Outside the entrance to the chamber, an uncredited native nevertheless
lucky enough to get a few lines of dialogue is confronted by Maati.
NATIVE GUARD: It’s you, Maati…what
do you want here?
MAATI: I just wanted to be certain
that Kyba was safe…
NATIVE GUARD: Safe? You mean till the Test of Fire tomorrow…
MAATI: Kyba has been held hostage
from Lothel, mystery queen of the jungle…he must pay for her treachery…
But before the guard can ask “What is the cost?” Noma
manages to knife him in the back, killing him dead. Maati instructs Noma to hide the body (I’ll
bet with all those natives dying…and in that heat…that jungle must be stinkin’…) and take the place of the
guard while he puts Kyba out of circulation…
Meanwhile, back at Chatterton’s, Pam attempts to piece
together the puzzle for the slower members in the movie audience.
PAM: Dr. Bork shot that man Denker
to try to prove she wasn’t a Nazi…but I’m certain
that she is!
CHATTERTON: So am I, my dear…so are
Bob and Chuck…but we have no proof and so far she hasn’t betrayed herself…
“We’re forbidden to make leaps of logic in this serial except
in life-and-death situations.” There is
a knock on the door, and Rogers (Cyril Delevanti), Chatterton’s loyal aide up
until the point he pushes Brammy out of his job, ushers in our favorite faux
Swedish botanist.
CHATTERTON: Well, Doctor—your farm
has a clean bill of health…
BORK (laughing): I’m relieved to
hear that…
CHATTERTON: My dear doctor…you are
free to continue your work…
BORK: As you probably know, your
constabulary has been questioning me…
CHATTERTON (laughing): Ha ha…ha
ha…polite but thorough, what?
BORK: Very thorough…thank you, Mr.
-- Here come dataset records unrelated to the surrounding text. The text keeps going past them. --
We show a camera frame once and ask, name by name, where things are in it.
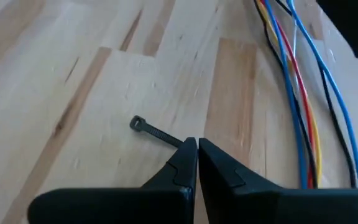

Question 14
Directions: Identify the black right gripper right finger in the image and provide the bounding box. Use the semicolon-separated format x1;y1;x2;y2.
198;138;358;224

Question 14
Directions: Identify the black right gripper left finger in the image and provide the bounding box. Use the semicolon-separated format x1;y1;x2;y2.
27;136;198;224

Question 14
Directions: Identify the yellow cable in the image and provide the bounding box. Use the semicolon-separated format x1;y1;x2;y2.
255;1;323;189

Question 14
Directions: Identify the white cable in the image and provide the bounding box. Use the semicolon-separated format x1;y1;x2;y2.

Chatterton…good night!
(Bork exits the office, and the
camera zooms in closer on Chatterton and Pamela)
CHATTERTON: What a
performance…she’s pretending that she
doesn’t know that we suspect her…
PAMELA: She’s smart…ruthless…
“I wonder where Ruth is?”
CHATTERTON: Mm-hmm…and that adds up
to dangerous, my dear…especially when
we don’t know what she’s going to do next…
Seriously, Big C…how did you get this position in the first
place? Relative in the House of Lords,
or…? Pamela then reveals to Chatterton
that Bob and Chuck suspect that Bork will soon return to the Nazi botany lab,
and that’s where we find the two of them as the scene shifts.
CHUCK: We’ve been waiting around
here for hours…and what’s happened? Nothing!
You know…I could easily say the same thing about this serial, Charles.
BOB: Nothing will until Lang comes back from Mt. Balgan to report to Bork…
CHUCK: Suppose she doesn’t show up?
BOB: Well…then we’ll find out when
Lang does…
This next scene is almost—almost, mind you—worth having sat
through the previous ten chapters. Bob
and Chuck hear a phone ringing. We know
that it’s the secret-fireplace-phone, but they are oblivious to this (though it
would have been hysterical if one of them had said “That sounds like a
secret-fireplace-phone ring!”) so Bob picks up the receiver next to him, and of
course the phone continues to ring. They
canvass the office for a few seconds, and finally Chuck says, pointing to the
fireplace: “Sounds like it’s in there!”
Tugging at the bricks, they find the secret compartment and viola! Contact with the Nazis!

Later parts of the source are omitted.